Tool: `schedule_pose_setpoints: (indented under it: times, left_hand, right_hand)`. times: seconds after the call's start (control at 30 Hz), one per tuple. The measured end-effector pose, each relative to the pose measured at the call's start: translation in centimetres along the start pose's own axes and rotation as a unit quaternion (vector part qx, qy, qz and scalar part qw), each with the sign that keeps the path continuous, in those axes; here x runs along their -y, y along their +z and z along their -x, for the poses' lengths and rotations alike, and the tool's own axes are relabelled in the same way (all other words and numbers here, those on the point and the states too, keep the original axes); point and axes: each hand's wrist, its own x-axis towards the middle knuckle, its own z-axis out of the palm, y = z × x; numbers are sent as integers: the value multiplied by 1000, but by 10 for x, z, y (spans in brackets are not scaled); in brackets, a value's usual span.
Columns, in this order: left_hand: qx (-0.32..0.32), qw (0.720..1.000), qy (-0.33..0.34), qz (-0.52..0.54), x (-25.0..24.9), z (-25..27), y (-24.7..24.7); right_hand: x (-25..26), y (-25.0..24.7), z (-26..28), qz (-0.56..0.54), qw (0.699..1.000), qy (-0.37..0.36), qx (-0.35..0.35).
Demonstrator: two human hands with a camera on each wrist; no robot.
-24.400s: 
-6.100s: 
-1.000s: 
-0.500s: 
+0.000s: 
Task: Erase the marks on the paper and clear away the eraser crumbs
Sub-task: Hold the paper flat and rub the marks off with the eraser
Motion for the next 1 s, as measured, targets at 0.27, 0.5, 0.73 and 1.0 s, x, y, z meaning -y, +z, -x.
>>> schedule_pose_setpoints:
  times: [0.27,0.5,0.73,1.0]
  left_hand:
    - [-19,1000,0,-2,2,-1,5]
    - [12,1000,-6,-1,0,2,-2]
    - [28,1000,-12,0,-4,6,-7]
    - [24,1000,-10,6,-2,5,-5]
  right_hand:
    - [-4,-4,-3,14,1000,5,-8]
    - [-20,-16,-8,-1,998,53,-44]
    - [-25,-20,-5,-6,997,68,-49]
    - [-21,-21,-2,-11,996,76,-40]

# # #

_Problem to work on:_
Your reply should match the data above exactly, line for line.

_Result for this exercise:_
Tool: `schedule_pose_setpoints: (indented under it: times, left_hand, right_hand)`. times: seconds after the call's start (control at 30 Hz), one per tuple. The measured end-effector pose, each relative to the pose measured at the call's start: translation in centimetres along the start pose's own axes and rotation as a unit quaternion (vector part qx, qy, qz and scalar part qw), each with the sign that keeps the path continuous, in those axes; here x runs along their -y, y along their +z and z along their -x, for the poses' lengths and rotations alike, and the tool's own axes are relabelled in the same way (all other words and numbers here, those on the point and the states too, keep the original axes); point and axes: each hand's wrist, its own x-axis towards the middle knuckle, its own z-axis out of the palm, y = z × x; numbers are sent as integers: the value multiplied by 1000, but by 10 for x, z, y (spans in brackets are not scaled); in brackets, a value's usual span.
Columns, in this order: left_hand: qx (-0.32..0.32), qw (0.720..1.000), qy (-0.33..0.34), qz (-0.52..0.54), x (-25.0..24.9), z (-25..27), y (-24.7..24.7); right_hand: x (-25..26), y (-25.0..24.7), z (-26..28), qz (-0.56..0.54), qw (0.699..1.000), qy (-0.37..0.36), qx (-0.35..0.35).
Demonstrator: two human hands with a camera on each wrist; no robot.
-24.400s: 
-6.100s: 
-1.000s: 
-0.500s: 
+0.000s: 
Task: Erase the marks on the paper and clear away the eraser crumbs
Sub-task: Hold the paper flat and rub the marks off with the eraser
Motion for the next 1 s, as measured, targets at 0.27, 0.5, 0.73 and 1.0 s, x, y, z meaning -y, +z, -x.
>>> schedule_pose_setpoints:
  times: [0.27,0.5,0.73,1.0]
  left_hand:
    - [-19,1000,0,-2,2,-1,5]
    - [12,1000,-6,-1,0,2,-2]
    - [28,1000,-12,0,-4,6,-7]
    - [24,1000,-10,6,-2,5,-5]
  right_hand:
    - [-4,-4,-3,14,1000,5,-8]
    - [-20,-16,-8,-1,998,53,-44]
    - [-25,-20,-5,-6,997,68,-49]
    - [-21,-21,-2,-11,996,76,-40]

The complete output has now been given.